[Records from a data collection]
Start of Block

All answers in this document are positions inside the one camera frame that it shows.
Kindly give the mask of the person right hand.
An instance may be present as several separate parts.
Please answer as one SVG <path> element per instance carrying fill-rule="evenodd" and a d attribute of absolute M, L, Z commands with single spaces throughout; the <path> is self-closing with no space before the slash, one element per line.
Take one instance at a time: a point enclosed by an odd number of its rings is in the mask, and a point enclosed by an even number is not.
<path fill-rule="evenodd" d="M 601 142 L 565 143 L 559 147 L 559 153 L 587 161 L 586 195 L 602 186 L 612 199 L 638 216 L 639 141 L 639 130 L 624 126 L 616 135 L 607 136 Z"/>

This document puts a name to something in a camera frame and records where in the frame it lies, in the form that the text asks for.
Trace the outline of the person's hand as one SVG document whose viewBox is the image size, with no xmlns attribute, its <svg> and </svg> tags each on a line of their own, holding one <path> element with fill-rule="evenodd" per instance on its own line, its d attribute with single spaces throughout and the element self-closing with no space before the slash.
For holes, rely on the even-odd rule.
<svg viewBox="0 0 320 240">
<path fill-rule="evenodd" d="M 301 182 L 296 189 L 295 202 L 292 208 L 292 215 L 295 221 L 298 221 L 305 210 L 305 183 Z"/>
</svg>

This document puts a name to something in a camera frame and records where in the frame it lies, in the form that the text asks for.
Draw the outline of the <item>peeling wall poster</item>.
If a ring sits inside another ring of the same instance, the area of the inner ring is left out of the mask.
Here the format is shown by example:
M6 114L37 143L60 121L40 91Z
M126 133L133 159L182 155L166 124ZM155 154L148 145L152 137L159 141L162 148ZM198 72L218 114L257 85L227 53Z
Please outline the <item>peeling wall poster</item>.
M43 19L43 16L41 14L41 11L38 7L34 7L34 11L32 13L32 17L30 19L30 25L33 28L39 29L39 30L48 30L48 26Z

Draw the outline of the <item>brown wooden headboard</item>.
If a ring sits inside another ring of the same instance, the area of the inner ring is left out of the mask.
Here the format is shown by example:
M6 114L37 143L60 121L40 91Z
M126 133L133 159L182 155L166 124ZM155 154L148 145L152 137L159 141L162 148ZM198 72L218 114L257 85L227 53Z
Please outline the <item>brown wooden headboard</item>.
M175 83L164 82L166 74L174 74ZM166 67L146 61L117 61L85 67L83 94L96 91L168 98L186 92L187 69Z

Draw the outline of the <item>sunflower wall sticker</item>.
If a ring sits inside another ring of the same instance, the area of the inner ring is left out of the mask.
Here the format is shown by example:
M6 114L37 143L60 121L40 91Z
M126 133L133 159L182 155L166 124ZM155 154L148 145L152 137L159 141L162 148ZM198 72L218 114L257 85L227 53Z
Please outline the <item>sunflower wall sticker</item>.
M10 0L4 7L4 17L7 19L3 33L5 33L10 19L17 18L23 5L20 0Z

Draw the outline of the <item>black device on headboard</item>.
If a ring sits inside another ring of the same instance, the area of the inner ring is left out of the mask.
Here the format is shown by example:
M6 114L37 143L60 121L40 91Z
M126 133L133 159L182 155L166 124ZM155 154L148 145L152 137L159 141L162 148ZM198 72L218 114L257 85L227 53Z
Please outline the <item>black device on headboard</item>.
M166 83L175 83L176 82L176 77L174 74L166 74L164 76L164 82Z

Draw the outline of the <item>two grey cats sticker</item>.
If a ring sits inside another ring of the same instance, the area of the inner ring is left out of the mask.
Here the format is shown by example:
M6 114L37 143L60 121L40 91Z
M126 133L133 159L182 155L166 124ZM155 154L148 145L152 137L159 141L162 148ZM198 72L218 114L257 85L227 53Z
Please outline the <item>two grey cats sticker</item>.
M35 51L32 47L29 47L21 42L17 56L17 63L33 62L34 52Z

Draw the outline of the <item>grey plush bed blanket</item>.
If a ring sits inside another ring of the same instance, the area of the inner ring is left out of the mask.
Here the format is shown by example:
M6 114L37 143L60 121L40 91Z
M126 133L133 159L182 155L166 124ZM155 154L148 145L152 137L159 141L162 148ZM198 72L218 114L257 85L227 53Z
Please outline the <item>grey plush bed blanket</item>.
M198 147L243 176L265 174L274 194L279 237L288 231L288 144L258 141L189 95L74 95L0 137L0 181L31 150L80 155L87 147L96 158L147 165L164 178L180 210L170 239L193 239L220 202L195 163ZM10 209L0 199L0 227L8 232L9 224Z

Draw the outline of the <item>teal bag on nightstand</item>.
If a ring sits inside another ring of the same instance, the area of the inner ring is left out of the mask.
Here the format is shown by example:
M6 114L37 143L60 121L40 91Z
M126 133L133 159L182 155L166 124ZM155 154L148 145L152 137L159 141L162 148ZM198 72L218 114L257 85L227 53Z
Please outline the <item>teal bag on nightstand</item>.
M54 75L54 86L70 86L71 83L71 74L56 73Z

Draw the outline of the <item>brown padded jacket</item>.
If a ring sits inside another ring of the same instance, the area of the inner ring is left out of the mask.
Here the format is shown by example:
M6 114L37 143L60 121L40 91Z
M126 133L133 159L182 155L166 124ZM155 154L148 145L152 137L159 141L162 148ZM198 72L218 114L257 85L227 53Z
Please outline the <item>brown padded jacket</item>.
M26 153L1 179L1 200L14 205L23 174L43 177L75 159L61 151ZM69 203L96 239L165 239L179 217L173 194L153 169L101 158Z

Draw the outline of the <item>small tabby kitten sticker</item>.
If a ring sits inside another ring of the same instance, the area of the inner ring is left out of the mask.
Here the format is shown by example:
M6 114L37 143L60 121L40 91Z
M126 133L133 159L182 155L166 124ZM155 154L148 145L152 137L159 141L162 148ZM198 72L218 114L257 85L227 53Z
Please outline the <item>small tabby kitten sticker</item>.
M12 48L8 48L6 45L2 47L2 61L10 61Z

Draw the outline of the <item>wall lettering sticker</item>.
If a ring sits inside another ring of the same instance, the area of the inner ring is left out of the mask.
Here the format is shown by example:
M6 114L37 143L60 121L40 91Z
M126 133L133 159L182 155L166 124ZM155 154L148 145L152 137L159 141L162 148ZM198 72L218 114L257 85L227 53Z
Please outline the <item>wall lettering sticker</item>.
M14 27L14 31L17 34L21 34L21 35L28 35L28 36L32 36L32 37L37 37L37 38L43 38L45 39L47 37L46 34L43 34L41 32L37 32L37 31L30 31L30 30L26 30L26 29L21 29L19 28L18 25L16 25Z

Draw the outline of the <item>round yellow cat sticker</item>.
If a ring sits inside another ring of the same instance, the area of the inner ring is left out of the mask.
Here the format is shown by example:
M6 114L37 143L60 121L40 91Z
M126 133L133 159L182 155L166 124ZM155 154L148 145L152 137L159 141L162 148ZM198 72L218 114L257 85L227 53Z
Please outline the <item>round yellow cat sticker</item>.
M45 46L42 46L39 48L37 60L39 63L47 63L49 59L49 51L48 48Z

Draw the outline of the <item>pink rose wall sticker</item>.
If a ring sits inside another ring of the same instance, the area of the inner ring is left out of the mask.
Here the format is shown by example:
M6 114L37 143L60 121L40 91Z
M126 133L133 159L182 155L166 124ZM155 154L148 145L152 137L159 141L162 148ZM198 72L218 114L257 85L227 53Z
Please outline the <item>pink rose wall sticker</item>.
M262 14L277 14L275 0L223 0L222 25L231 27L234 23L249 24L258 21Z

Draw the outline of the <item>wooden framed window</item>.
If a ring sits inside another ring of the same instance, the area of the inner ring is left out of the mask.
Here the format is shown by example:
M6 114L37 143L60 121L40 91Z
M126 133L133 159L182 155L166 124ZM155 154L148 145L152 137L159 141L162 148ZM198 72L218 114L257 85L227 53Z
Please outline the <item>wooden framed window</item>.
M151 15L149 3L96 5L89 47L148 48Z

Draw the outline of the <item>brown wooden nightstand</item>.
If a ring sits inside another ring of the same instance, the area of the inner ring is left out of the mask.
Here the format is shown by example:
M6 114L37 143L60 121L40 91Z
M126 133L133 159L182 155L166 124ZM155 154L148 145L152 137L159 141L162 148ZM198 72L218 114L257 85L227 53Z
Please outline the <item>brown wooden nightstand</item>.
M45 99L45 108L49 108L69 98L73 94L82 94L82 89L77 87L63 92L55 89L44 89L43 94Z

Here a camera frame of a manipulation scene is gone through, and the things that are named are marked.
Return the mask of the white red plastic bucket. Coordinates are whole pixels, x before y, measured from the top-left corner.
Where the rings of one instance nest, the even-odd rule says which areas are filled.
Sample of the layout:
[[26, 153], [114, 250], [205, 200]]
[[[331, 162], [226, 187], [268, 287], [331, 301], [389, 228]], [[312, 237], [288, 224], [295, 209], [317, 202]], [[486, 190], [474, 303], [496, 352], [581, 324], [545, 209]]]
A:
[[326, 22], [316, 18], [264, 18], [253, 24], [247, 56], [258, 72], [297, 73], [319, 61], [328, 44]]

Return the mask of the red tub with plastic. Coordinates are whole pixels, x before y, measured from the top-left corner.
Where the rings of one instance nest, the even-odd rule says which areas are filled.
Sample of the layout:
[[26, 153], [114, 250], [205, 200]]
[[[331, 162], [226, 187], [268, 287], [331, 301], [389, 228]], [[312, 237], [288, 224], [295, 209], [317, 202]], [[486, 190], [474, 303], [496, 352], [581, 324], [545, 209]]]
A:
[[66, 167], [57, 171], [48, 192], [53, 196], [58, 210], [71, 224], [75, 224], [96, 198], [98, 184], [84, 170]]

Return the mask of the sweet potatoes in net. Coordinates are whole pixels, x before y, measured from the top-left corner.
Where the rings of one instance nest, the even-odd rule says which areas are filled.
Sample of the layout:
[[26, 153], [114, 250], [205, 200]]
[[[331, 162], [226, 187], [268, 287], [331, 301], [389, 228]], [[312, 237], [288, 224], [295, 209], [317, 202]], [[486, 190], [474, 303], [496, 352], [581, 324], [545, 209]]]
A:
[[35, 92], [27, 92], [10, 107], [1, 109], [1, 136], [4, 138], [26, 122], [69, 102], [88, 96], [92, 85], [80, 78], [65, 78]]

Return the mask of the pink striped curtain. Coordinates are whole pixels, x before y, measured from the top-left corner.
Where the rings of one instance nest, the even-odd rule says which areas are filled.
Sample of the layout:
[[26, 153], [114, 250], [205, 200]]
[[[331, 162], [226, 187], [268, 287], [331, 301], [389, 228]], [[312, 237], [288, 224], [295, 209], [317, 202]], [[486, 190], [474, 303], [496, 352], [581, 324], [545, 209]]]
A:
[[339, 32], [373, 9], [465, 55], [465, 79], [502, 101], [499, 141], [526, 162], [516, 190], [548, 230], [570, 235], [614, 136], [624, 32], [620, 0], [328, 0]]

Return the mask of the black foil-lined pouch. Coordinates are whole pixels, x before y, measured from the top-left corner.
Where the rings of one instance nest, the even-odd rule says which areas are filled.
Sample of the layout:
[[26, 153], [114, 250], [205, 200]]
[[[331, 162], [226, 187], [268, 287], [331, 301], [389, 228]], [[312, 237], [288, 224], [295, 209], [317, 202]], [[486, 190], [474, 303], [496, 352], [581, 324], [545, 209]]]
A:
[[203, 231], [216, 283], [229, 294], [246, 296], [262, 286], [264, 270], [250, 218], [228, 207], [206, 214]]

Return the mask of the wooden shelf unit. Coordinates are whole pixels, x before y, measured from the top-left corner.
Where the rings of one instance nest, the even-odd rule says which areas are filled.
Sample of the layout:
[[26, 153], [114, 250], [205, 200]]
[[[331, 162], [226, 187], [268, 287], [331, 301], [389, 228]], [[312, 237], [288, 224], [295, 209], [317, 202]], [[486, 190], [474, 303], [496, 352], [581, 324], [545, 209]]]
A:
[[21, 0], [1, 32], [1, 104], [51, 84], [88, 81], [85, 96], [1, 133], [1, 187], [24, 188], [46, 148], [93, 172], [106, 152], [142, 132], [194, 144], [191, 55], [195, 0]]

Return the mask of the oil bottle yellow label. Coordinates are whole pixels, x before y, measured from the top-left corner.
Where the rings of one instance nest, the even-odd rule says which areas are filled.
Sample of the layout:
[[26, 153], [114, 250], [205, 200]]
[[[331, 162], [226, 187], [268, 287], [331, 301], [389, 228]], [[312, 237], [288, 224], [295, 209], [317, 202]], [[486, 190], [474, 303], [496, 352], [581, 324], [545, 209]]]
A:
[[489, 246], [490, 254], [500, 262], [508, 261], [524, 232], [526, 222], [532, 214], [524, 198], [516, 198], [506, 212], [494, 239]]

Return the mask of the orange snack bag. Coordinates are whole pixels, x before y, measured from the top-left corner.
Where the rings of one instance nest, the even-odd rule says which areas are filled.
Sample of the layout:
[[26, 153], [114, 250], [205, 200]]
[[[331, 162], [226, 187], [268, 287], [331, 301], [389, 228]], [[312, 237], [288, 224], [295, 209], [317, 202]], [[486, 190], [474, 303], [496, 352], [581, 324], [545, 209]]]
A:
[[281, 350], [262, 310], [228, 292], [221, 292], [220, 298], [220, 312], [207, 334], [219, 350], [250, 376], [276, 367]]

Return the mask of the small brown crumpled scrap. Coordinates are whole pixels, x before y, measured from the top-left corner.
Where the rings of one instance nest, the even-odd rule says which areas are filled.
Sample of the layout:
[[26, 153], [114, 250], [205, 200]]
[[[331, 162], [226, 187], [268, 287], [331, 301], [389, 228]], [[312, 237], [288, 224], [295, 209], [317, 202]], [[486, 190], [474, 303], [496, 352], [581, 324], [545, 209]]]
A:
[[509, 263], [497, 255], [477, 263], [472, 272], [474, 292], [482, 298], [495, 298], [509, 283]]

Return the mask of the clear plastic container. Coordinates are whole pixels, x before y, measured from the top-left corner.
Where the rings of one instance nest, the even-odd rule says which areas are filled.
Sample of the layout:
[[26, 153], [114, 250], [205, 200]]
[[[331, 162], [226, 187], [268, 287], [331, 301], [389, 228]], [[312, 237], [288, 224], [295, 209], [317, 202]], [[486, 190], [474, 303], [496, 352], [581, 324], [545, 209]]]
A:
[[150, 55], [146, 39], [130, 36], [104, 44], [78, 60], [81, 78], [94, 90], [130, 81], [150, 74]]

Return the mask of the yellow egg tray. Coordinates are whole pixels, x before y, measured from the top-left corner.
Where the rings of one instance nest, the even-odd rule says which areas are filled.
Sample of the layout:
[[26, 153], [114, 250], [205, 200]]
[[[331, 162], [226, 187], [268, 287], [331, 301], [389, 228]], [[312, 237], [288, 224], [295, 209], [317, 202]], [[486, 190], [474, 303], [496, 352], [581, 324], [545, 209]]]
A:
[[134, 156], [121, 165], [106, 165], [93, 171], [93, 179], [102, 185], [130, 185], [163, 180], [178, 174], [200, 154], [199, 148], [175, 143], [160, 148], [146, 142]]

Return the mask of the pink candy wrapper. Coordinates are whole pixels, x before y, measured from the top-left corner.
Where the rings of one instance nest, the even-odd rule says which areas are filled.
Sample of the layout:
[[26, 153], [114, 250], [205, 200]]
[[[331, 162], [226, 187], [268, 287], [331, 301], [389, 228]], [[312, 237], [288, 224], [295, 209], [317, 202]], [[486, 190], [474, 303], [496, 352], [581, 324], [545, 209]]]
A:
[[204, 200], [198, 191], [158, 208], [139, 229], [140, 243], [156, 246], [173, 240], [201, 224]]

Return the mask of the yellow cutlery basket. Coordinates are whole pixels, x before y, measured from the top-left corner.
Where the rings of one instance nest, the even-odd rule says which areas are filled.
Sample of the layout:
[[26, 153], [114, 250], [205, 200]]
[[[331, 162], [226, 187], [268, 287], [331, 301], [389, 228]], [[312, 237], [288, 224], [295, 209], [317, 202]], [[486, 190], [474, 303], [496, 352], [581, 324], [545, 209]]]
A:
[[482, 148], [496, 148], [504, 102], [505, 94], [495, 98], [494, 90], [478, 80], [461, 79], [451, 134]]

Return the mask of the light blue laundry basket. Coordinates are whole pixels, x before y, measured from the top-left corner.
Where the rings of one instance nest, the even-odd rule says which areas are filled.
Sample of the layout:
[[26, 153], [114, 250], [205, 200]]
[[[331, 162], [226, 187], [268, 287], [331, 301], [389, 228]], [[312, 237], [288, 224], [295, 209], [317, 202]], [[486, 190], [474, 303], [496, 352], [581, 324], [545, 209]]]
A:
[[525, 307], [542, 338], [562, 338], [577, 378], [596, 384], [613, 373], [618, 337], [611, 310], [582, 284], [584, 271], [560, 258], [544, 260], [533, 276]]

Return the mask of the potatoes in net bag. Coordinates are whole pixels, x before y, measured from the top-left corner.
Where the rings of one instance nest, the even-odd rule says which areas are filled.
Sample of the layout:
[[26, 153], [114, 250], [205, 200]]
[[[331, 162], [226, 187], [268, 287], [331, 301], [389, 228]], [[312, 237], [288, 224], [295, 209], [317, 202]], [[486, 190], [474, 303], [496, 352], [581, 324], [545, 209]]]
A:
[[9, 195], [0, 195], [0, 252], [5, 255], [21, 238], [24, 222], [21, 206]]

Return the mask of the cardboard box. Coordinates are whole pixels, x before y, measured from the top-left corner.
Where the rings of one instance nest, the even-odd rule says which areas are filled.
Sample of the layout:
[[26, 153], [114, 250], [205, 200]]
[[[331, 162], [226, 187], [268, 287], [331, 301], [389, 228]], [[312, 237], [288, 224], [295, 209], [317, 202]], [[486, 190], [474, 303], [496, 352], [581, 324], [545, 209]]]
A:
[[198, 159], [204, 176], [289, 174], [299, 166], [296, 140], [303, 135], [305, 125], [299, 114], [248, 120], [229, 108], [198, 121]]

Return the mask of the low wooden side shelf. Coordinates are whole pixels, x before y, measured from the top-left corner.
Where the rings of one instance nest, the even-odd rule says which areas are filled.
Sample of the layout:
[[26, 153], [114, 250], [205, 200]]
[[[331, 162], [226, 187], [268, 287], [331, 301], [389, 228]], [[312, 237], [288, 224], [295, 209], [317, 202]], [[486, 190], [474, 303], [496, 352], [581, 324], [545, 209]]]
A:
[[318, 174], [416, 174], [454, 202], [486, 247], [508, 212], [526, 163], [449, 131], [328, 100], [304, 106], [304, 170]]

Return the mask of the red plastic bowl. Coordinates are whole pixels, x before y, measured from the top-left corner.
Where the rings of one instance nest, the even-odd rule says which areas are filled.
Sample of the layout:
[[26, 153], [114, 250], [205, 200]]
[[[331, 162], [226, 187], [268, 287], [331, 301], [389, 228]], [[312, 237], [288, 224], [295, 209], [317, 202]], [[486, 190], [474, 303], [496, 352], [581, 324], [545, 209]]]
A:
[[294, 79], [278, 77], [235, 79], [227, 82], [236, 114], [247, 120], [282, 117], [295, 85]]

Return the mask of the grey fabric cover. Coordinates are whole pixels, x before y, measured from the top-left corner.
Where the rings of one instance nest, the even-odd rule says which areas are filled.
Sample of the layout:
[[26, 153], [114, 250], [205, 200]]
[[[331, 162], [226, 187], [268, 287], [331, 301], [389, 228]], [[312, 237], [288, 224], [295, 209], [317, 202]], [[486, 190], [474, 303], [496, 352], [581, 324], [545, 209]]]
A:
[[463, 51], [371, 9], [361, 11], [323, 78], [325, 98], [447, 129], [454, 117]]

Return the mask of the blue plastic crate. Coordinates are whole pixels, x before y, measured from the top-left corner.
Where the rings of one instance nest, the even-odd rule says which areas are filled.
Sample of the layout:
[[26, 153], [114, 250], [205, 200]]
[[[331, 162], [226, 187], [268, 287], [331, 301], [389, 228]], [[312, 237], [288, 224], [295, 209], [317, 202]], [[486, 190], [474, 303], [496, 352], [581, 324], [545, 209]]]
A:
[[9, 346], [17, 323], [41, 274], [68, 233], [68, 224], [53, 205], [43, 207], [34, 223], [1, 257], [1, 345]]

End of Block

» Aim of the task: Match on "basket" and report each line of the data above that has it.

» Written answer:
Return the mask of the yellow cutlery basket. Coordinates are whole pixels, x before y, measured from the top-left corner.
Return the mask of the light blue laundry basket. Coordinates are whole pixels, x before y, measured from the top-left corner.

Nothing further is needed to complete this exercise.